Republican legislators defend their lack of action, saying it made no sense to work on an exchange with so much uncertainty surrounding the federal law. And Lt. Gov. Jeff Colyer, a surgeon and former state senator, said Kansas should "determine the state's needs and priorities and then enact our own reforms," without being more specific.
But House Insurance Committee Chairman Clark Shultz, a Lindsborg Republican acknowledged that if all or part of the federal law stands, "we're definitely running into a time deadline here — a crunch."
Kansas has about 350,000 residents who don't have health insurance coverage, or 12.7 percent of the state's population, according to U.S. Census Bureau figures. About 53,000 are children.
Insurance Commissioner Sandy Praeger, a Republican, had planned to work on an exchange, but the Kansas GOP made the 2010 elections largely a referendum on Obama and tapped into the tea party movement's frustrations. Republicans swept all statewide and congressional offices for the first time since 1964 and added to their legislative majorities, and many new lawmakers are conservatives.
"They think they are going to be vindicated," said state Democratic Chairwoman Joan Wagnon, a former Kansas House member. "They've put all of their eggs in that basket."
Brownback was a U.S. senator and an ardent opponent of the health care overhaul before he became governor in January 2011.
Last year, Brownback not only returned the federal grant but also signed a "health care freedom" bill into law. The law says Kansas residents have the right to refuse to buy health insurance, adding that they can't be fined or forced to pay other penalties for refusing.

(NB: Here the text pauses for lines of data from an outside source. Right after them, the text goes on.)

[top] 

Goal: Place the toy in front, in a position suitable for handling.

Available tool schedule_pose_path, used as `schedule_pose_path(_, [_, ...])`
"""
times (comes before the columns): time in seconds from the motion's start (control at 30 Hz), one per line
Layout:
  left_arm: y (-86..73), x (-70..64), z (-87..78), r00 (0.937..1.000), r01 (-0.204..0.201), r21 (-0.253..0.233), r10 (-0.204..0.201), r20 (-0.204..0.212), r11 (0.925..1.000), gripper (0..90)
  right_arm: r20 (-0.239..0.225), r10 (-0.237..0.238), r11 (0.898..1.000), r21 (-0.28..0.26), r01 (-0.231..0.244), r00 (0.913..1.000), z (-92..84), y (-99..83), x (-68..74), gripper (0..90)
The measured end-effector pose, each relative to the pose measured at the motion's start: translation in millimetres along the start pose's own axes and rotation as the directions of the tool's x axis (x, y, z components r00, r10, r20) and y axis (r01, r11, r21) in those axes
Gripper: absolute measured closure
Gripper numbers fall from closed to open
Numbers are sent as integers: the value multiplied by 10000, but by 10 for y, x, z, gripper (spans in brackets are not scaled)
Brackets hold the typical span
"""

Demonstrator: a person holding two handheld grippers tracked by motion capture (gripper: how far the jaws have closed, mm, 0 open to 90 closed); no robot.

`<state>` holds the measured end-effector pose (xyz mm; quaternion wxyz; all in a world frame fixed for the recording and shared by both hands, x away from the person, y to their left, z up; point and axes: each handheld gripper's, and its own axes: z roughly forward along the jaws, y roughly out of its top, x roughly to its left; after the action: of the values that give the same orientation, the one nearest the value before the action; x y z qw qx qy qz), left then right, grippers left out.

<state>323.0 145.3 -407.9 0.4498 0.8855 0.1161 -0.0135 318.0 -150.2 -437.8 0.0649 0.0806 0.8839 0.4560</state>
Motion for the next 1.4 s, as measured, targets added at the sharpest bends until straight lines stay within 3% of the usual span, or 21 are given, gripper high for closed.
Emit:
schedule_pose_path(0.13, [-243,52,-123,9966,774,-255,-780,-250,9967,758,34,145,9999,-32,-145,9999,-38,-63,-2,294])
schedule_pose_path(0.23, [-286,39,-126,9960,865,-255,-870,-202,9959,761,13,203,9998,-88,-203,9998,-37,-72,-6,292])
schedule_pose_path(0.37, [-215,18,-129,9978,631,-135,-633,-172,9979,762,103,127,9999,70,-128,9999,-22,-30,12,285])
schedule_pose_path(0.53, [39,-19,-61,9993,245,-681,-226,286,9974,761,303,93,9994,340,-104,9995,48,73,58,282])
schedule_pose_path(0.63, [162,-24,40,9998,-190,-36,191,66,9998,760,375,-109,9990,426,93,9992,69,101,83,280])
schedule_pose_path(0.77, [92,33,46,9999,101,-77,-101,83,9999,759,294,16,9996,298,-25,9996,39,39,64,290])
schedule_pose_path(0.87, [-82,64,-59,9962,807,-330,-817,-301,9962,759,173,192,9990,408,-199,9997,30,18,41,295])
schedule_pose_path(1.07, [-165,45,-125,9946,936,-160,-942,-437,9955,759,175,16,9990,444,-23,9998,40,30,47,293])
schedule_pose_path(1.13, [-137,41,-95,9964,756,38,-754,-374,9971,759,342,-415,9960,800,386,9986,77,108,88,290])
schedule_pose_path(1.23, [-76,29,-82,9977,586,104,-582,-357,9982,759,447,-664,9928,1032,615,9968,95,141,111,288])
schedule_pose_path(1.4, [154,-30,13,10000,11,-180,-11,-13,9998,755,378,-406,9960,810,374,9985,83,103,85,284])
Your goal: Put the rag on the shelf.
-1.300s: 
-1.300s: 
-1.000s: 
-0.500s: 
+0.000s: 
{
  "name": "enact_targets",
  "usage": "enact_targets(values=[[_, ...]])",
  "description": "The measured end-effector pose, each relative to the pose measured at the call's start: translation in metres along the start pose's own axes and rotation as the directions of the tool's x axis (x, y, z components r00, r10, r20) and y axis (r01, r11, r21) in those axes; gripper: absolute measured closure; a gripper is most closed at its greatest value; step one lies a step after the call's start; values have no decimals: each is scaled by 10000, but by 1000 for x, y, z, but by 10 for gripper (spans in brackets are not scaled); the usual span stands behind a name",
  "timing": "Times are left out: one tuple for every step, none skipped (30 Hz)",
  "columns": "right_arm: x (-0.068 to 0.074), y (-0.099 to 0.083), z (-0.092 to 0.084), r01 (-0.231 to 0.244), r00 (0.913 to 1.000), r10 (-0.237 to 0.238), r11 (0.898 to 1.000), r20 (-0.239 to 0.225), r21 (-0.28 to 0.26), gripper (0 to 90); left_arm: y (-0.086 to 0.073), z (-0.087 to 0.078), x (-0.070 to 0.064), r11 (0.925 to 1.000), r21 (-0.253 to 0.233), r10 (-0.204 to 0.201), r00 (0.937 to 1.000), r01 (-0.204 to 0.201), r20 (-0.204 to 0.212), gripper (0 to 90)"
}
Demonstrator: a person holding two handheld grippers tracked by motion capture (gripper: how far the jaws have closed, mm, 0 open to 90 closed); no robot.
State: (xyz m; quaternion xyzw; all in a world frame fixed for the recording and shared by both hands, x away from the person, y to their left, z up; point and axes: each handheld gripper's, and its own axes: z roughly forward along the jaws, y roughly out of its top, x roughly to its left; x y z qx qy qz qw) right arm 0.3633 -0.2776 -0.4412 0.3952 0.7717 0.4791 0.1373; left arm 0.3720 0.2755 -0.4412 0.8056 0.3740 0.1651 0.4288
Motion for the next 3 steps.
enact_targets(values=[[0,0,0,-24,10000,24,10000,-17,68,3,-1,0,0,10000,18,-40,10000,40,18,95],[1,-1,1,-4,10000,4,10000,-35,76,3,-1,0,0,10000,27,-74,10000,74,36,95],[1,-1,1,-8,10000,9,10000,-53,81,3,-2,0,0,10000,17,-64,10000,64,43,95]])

The law takes aim a provision in the federal health care overhaul requiring most Americans to purchase health insurance, starting in 2014, and imposing tax penalties if they don't. Even some GOP legislators doubted the state law could block the mandate in Kansas, but supporters saw it at least as a powerful statement.
Brownback's administration also has criticized a provision of the federal health care overhaul that expands the Medicaid program, so that states cover childless adults. Republicans are skeptical that the federal government will keep its promises to finance the expansion, and state officials estimate it would add as many as 130,000 people to the state's Medicaid program.

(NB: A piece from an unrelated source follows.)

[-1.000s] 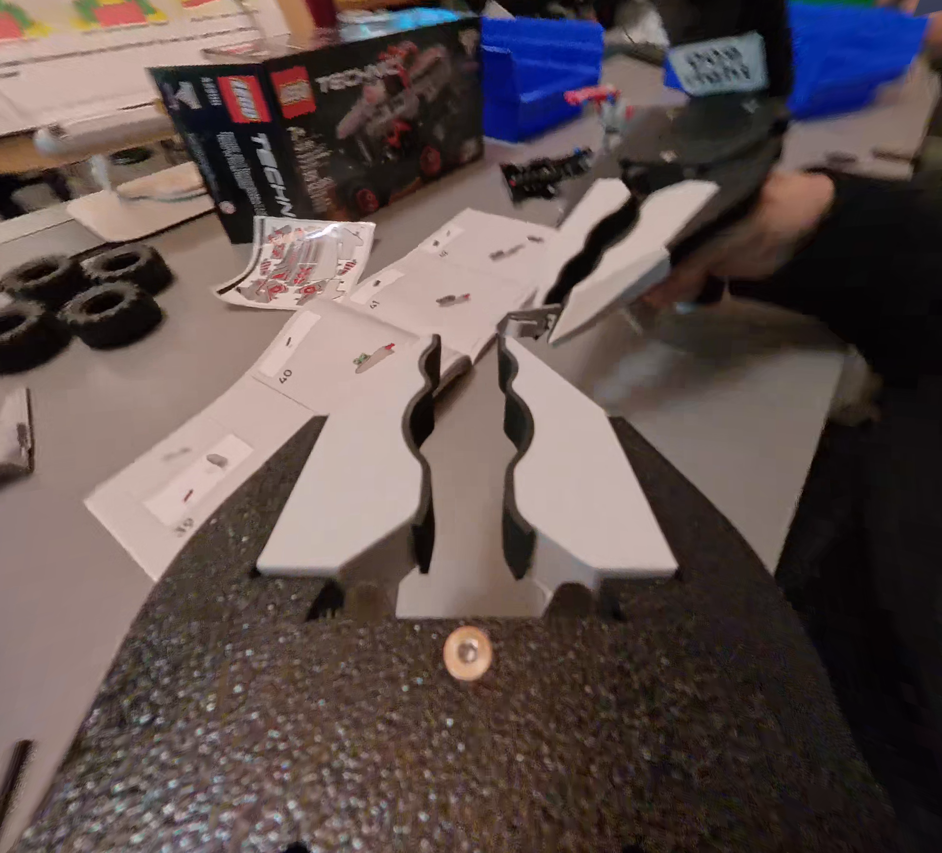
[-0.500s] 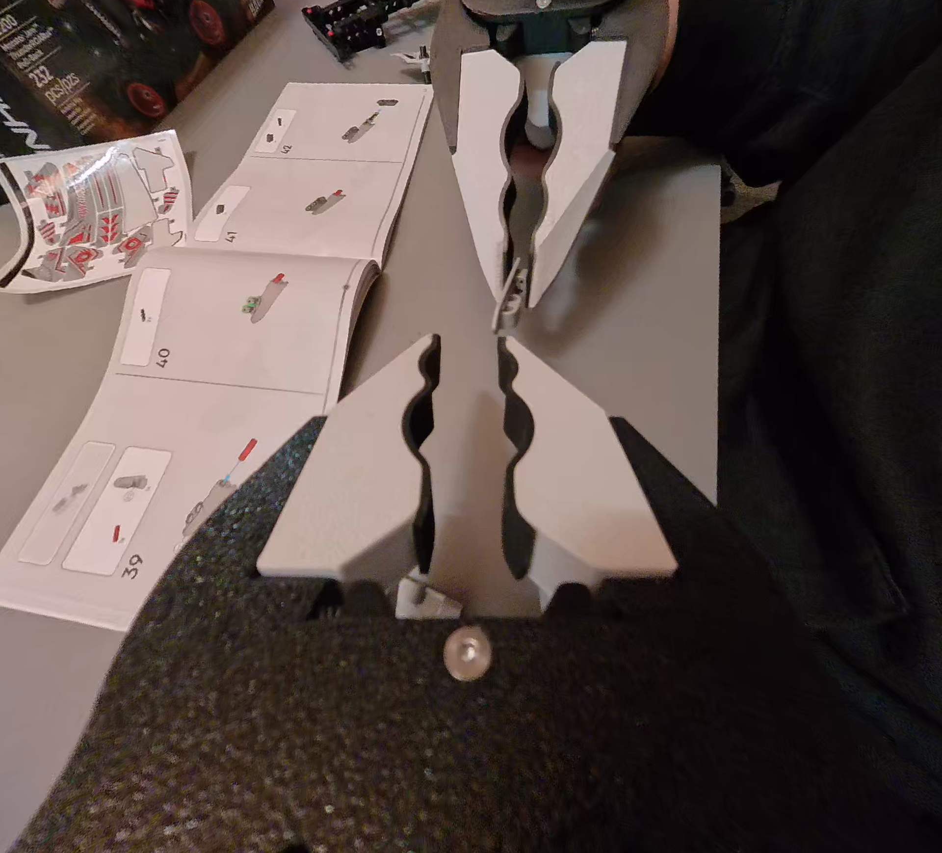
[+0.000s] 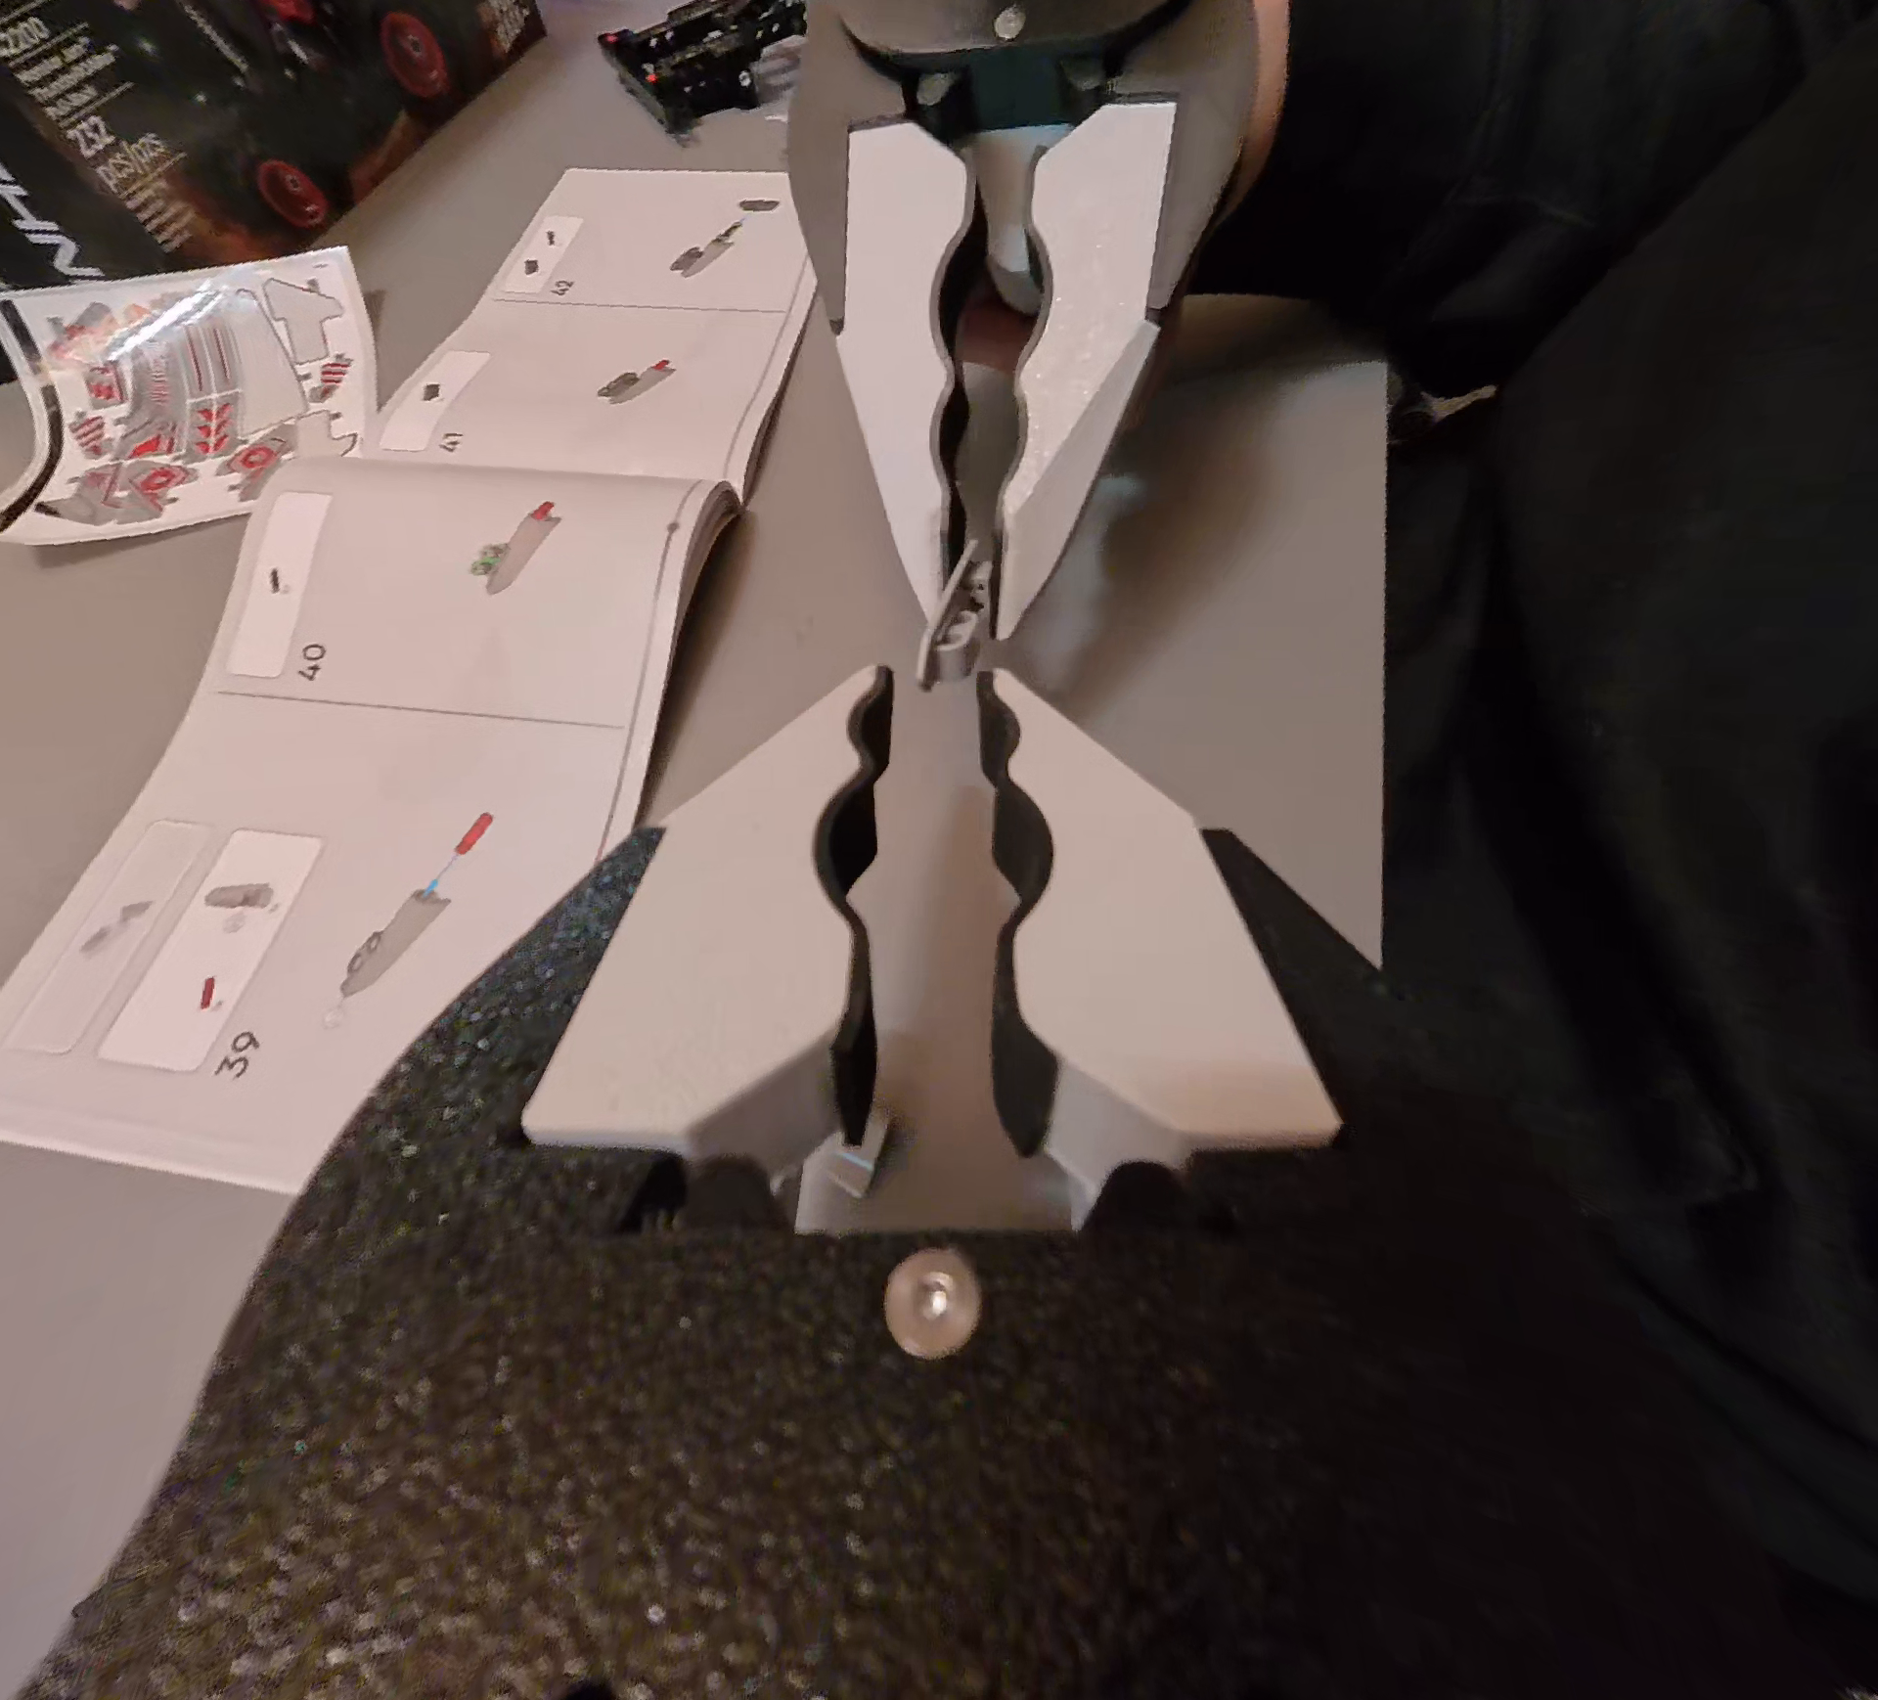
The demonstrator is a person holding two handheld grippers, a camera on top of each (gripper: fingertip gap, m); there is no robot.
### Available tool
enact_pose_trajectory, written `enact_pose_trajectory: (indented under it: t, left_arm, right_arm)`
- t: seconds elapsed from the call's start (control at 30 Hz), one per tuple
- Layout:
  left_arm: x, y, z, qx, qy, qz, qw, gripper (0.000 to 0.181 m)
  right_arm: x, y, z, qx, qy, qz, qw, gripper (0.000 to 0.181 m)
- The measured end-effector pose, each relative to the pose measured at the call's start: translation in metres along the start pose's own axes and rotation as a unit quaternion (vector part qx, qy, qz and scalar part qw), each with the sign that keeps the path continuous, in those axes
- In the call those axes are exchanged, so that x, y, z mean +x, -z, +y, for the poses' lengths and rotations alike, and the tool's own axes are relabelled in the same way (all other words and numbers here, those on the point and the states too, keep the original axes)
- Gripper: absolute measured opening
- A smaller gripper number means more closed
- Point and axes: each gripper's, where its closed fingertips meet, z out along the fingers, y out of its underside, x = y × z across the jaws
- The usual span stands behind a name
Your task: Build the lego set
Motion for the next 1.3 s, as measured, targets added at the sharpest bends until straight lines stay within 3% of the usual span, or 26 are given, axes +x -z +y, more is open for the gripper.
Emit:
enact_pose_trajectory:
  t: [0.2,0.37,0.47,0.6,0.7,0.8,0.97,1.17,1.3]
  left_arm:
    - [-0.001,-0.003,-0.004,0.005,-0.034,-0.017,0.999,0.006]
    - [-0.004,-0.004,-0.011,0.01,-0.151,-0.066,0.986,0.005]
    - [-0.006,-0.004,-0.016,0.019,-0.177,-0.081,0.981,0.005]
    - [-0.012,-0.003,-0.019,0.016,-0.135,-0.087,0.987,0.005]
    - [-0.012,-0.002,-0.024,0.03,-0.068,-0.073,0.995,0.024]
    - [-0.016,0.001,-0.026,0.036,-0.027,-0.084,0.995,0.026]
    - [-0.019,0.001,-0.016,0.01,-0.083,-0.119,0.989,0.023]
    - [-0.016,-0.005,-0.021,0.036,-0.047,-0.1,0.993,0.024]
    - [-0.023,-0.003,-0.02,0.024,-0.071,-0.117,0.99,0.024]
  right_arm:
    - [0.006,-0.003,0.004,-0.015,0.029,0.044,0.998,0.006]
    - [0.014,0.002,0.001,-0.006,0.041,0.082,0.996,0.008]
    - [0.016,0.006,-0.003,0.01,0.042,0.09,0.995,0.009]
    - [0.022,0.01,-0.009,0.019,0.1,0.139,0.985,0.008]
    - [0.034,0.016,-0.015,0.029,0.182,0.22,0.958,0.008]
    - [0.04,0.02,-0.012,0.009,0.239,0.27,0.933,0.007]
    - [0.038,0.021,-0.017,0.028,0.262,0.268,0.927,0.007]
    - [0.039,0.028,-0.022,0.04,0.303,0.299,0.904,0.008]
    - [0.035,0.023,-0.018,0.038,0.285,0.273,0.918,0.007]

A look at health care overhaul in Kansas
NUMBER OF UNINSURED: 350,000 state residents are uninsured, or almost 13 percent.
WHERE THE STATE STANDS: The Republican-dominated state government has been hostile to the 2010 federal law and hasn't moved to set up a health care exchange. Last year, GOP Gov. Sam Brownback's administration returned a $31.5 million federal grant.
WHAT HAPPENS NOW: If the entire law is upheld, Kansas won't be in a position to set up an exchange in time, according to the state Insurance Department. If that part of the law survives, Brownback's administration would have to decide whether to try to partner with the federal government on running the exchange. If the entire law is struck down, Brownback and other officials are likely to celebrate without taking further action.